Association football ball
The Mitre Revolve is an association football ball made by Mitre Sports International, a British sports equipment manufacturer. It is the official ball of several football competitions, including The Football League, the Football League Cup, the Football League Trophy and the Scottish Professional Football League. Balls used by teams in the Football League Championship, Football League One and the Scottish Premiership are all given club-specific colour schemes and the club badge is featured. A generic version of the ball is used for clubs in Football League Two. Since 2009, a variation of the ball with a black-and-goal design has been used for the Football League Cup final. In the Scottish Premier League, the champions from the previous season use a gold-coloured ball in recognition of their status as champions. A high-visibility version of the ball was developed, in orange with a red and yellow pattern.

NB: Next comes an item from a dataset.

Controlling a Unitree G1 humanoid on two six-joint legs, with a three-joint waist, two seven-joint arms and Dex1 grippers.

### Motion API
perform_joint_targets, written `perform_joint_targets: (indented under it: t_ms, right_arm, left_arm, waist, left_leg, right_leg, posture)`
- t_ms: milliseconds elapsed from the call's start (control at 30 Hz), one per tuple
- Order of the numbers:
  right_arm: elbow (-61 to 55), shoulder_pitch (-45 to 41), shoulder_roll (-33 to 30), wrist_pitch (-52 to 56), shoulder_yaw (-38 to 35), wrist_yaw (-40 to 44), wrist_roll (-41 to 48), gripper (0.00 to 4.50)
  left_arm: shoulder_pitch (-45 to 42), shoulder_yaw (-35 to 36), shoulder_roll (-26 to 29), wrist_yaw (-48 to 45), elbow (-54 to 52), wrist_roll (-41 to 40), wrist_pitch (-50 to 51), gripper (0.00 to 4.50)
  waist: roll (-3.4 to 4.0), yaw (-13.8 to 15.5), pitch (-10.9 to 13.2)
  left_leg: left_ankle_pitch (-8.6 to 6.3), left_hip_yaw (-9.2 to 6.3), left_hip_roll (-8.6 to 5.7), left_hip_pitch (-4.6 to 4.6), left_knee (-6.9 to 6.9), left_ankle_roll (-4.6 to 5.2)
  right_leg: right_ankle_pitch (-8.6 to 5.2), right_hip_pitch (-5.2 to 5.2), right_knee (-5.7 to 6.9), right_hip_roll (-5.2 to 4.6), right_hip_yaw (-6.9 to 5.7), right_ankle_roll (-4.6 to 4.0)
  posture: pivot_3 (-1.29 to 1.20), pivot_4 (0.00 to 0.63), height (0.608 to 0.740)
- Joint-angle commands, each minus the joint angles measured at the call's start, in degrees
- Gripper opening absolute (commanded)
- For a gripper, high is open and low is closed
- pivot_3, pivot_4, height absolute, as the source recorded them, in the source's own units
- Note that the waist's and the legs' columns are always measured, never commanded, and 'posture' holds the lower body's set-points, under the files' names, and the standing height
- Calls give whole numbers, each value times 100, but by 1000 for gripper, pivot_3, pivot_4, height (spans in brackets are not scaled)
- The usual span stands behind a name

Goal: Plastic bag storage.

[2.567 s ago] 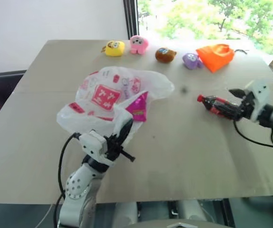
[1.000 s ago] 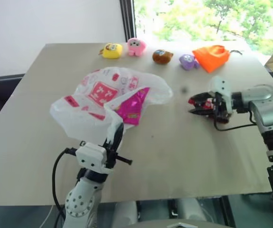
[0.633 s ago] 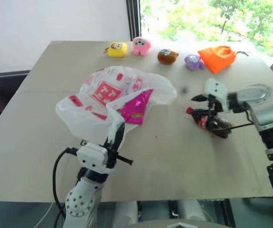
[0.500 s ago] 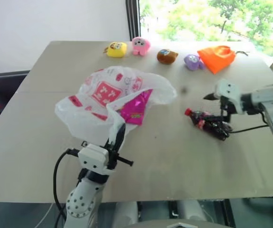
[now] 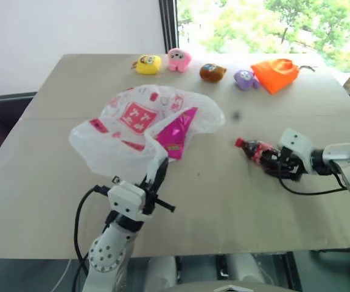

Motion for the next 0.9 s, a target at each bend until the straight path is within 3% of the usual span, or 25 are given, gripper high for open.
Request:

The ball features an outer layer made from Clarino microfibres and composed of 26 panels, as opposed to the 32-panel designs used by Adidas and Nike amongst others. It is claimed that the 26-panel design allows the ball to maintain its spherical shape better, with the seam pattern also allowing for more accurate control over the flight of the ball. Mitre also claim that this control is further enhanced by the ball's polyurethane coating – which keeps the ball dry and provides better grip between boot and ball – and its PVC inner layers – which transfer the momentum from the player's foot to the ball with greater efficiency. The design on the ball's surface is based on thermal images of global wind patterns.